A PF não aceitou a denúncia do jornalista e a encaminhou para a Civil. A partir daí, segundo o jornalista, foi aberto o primeiro inquérito da Operação Fake News, mas ao invés de vítima, ele era o investigado. Ele diz que foi incluído porque à época circularam mensagens apócrifas em grupos de WhatsApp locais que faziam "outras denúncias" [diferentes das expostas no seu site] e misturavam a perseguição que ele já denunciara em relação ao detetive particular. No fim das contas, as mensagens eram de pessoas ligadas a um adversário político de Mauro Mendes, mas isso não tirou o jornalista da condição de investigado.

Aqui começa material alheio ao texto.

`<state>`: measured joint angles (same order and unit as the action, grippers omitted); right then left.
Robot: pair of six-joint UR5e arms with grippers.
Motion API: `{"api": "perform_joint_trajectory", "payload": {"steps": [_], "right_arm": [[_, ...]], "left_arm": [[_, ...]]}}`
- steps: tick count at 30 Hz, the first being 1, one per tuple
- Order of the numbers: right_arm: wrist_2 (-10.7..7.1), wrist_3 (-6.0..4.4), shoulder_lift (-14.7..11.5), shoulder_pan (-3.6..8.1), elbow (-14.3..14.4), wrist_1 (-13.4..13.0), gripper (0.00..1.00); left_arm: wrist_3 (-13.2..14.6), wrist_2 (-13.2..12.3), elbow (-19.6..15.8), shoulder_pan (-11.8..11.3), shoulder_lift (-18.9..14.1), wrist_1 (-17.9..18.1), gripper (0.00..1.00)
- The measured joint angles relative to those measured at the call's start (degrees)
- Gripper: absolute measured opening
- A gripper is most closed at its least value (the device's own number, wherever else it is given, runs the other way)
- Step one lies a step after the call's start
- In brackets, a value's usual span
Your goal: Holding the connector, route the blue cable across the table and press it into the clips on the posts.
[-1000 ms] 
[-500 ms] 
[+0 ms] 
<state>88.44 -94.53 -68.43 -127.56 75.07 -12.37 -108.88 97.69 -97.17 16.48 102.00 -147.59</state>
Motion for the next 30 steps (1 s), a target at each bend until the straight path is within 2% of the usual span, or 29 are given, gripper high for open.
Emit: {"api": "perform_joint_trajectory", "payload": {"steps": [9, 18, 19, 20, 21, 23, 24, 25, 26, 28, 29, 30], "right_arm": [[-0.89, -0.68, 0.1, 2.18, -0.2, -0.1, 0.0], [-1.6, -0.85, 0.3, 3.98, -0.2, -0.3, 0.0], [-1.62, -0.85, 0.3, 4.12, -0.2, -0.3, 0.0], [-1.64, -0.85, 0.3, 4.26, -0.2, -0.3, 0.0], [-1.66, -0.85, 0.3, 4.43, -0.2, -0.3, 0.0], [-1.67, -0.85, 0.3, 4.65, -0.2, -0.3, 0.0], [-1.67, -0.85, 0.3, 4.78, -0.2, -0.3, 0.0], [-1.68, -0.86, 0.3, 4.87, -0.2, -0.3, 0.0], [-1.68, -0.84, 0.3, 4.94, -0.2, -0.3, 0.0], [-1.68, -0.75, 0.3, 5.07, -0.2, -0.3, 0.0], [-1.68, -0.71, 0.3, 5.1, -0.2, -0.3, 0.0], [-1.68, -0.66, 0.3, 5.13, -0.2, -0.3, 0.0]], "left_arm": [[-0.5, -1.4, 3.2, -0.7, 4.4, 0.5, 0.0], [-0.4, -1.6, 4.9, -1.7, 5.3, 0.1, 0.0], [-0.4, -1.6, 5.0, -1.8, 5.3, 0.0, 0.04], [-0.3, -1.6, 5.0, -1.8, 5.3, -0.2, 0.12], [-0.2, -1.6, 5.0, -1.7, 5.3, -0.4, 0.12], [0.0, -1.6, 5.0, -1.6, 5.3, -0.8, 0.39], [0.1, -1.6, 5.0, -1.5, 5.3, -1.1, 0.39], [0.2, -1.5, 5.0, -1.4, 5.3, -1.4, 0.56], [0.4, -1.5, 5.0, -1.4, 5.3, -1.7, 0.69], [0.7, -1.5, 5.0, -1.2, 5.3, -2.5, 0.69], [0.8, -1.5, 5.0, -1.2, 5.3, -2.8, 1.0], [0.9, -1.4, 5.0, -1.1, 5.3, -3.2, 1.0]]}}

“Por outro lado, não fizeram nada para investigar o detetive que colocaram na minha cola. Havia fartos indícios do envolvimento do governador, não apenas as imagens que o detetive me cedeu. Recentemente fizeram um acordo de não persecução penal com o detetive em que ele não teve de entregar nada, nem ninguém. Pagou uma multa e voltou para Campo Grande (no Mato Grosso do Sul). Ele não vai mais precisar se pronunciar sobre o caso”, lamentou o jornalista.
Com o apoio da Fenaj (Federação Nacional dos Jornalistas) e do Sindicato dos Jornalistas do Mato Grosso, Aprá entrou com um pedido de federalização do caso na Procuradoria-Geral da República, que segue tramitando em sigilo. O subprocurador Carlos Frederico dos Santos é o responsável por decidir se o caso vai para a Justiça Federal ou se segue a cargo dos tribunais mato-grossenses. Nesse meio tempo, as mesmas entidades fizeram um abaixo-assinado elencando mais de 15 jornalistas perseguidos no Estado e pedindo o afastamento do governador.
“Estão usando a estrutura da Polícia Civil para perseguir jornalistas e opositores políticos. Abrem queixas-crime contra jornalistas que tenham publicado algo, mas que nada têm a ver com o ofício de jornalista, para colocar a máquina da polícia para trabalhar. Querem que saia foto do jornalista sendo buscado em casa, entrando na delegacia, prestando depoimento. Na melhor das hipóteses buscam um assassinato de reputação”, avaliou.
Federalização é “única esperança” diante da falta de republicanismo
"A única esperança da gente é conseguir federalizar esses casos. Aqui há uma subserviência dos órgãos, do Poder Judiciário, do Ministério Público. Há uma dependência muito grande. É promotor viajando com o governador, é promotor alugando imóvel para o governo a preços milionários. Há uma série de casos que mostra uma dependência muito forte que, na prática, impede que esses órgãos ajam com isenção nessas investigações que já são absurdas por si".
“Querem impedir o exercício do jornalismo”
"O que mais chama a atenção é que até o lance da 'fake news' serve para destruir a carreira da pessoa. Agora que pegaram meus celulares as minhas fontes não falam mais comigo. Ninguém está falando comigo no celular ou me ligando, ninguém quer saber de falar comigo porque sabe que pode estar sendo monitorado pela polícia e pelos órgãos de governo. As fontes somem. Não querem mais saber de passar informação para um jornalista que está recebendo a polícia em casa e levando o celular dele, com o risco de as fontes serem reveladas".